What this task involves:
Check each line of the material below for "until" and copy those where it appears.

Task inputs:
★ ★ ★ ★ ★ ★ ★

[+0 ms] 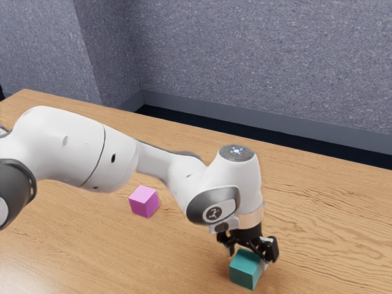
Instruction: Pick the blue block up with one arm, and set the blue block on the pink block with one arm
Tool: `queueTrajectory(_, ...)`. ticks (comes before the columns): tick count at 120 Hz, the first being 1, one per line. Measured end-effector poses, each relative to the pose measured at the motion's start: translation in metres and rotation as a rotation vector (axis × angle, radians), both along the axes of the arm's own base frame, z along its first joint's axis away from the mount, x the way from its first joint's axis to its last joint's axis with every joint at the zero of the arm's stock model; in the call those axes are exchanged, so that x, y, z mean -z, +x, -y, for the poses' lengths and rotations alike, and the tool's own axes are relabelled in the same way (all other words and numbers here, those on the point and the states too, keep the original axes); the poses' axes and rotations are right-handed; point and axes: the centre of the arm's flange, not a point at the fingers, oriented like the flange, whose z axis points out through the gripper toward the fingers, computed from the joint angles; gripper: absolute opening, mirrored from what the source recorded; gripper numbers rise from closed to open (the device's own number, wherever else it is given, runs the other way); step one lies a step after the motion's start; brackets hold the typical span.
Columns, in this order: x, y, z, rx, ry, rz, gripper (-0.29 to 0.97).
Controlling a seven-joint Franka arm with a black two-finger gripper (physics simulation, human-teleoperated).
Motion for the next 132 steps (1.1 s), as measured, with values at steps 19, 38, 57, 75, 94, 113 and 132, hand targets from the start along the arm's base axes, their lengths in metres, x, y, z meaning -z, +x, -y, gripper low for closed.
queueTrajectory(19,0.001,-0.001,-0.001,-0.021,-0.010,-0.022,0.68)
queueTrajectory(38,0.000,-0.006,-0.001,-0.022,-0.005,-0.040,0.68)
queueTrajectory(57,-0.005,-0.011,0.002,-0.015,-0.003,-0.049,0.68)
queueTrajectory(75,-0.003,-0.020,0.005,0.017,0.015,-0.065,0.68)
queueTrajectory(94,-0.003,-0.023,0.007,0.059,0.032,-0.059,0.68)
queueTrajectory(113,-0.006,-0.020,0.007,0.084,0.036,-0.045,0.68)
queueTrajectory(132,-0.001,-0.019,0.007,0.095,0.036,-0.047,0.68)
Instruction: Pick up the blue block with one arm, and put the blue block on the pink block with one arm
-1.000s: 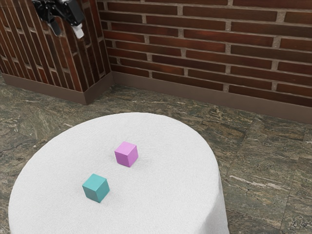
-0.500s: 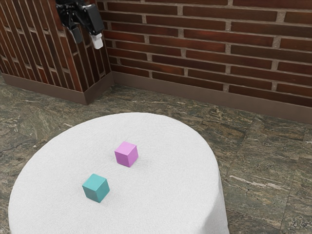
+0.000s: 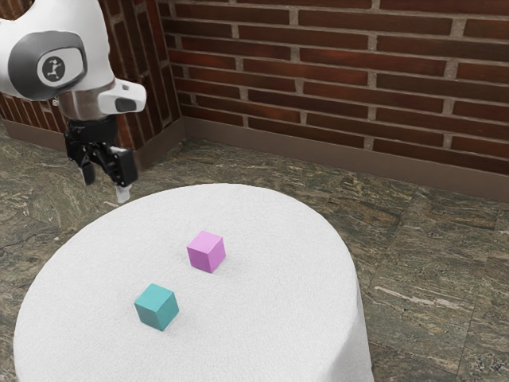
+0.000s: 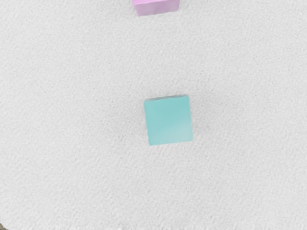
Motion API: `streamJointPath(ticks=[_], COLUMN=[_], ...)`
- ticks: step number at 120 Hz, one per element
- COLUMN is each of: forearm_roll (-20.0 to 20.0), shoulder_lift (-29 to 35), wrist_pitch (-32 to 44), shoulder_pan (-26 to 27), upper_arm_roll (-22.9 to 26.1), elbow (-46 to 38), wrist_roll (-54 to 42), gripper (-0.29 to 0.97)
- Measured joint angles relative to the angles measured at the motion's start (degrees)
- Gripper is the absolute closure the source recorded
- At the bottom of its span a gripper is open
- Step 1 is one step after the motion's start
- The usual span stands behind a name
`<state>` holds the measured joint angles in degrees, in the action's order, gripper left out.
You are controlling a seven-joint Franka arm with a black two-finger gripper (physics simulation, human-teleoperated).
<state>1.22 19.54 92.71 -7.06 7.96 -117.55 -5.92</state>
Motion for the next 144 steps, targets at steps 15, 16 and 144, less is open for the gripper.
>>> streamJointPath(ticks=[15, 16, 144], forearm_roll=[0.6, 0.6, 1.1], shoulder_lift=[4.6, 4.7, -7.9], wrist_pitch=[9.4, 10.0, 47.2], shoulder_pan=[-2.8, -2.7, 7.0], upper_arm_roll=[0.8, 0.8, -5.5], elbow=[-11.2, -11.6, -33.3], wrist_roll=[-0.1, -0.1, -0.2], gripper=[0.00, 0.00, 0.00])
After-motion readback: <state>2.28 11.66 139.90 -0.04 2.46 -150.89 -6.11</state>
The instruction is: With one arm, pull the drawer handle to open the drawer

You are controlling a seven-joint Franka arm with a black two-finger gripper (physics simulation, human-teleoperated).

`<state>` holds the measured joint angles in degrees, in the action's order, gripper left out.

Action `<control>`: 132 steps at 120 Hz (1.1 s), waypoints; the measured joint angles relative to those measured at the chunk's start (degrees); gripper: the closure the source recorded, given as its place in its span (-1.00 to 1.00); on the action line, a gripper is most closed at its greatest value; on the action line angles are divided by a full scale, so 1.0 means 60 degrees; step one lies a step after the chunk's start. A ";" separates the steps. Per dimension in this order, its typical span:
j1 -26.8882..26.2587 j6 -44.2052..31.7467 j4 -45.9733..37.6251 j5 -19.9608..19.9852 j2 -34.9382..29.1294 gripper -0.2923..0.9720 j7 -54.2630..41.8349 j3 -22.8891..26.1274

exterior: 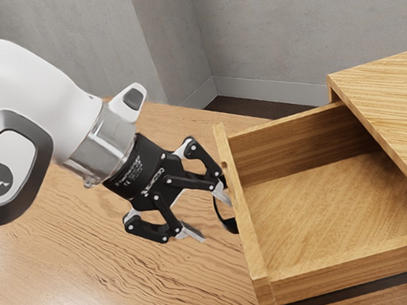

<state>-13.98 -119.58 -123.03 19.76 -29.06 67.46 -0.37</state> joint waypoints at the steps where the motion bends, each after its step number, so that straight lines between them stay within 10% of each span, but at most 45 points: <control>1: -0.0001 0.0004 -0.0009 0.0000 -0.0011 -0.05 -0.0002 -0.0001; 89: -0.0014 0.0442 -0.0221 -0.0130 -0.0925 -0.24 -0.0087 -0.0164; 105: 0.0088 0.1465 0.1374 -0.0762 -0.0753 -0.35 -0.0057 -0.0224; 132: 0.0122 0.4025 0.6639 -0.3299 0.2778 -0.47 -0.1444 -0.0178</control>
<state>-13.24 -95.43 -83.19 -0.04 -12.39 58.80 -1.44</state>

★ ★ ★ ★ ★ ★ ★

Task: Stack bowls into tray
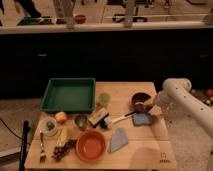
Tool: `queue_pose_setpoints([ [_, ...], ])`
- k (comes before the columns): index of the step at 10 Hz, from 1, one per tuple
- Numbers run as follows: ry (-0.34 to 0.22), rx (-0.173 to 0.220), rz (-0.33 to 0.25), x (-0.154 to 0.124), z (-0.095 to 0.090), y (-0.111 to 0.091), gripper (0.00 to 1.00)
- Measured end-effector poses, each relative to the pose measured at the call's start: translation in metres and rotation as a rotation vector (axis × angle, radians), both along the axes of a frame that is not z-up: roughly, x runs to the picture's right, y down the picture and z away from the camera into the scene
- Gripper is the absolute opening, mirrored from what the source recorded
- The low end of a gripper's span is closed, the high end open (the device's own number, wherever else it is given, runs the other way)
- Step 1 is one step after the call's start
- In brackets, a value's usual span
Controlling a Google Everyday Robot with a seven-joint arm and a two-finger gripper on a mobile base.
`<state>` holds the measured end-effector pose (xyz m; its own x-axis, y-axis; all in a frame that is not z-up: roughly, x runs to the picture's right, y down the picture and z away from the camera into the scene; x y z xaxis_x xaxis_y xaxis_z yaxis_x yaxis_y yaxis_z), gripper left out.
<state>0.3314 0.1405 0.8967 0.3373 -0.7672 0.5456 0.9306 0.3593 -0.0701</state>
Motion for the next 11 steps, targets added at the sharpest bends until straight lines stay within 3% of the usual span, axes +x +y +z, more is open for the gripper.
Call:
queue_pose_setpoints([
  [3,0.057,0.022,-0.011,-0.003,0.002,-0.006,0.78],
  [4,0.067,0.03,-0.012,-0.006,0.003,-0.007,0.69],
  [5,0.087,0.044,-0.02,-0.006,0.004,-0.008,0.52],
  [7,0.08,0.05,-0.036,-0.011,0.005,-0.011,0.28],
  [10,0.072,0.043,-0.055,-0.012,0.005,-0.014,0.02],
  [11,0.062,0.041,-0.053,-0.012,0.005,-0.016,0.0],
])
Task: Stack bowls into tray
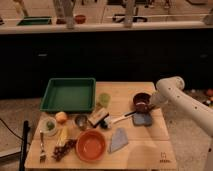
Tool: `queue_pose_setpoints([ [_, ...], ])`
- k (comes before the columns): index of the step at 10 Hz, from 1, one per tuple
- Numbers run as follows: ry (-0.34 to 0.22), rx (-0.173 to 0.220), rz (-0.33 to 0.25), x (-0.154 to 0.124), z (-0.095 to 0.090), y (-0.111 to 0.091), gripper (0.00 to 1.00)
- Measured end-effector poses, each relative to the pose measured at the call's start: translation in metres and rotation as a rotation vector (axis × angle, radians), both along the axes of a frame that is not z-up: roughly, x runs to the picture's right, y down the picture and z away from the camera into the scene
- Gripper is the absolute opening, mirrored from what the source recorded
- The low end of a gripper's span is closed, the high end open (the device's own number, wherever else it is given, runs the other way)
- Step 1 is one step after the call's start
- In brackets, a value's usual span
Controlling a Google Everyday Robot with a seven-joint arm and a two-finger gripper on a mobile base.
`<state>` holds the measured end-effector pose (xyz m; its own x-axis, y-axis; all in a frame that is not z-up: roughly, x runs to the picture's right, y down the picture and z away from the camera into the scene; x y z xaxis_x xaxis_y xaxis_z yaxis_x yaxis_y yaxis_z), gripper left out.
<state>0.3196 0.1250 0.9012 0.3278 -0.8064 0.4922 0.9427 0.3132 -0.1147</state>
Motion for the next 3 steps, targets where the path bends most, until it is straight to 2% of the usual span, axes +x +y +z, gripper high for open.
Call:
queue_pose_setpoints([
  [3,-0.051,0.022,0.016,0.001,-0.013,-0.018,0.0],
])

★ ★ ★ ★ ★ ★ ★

Response box:
Motion for the next 11 steps, targets added at the sharpest bends until straight lines stay within 3% of the usual span, axes +x +y +z, more is open for the gripper.
Motion for the next 3 steps, targets where the path bends most, until it is straight to 2% of the usual span, axes +x +y +z, gripper high for open.

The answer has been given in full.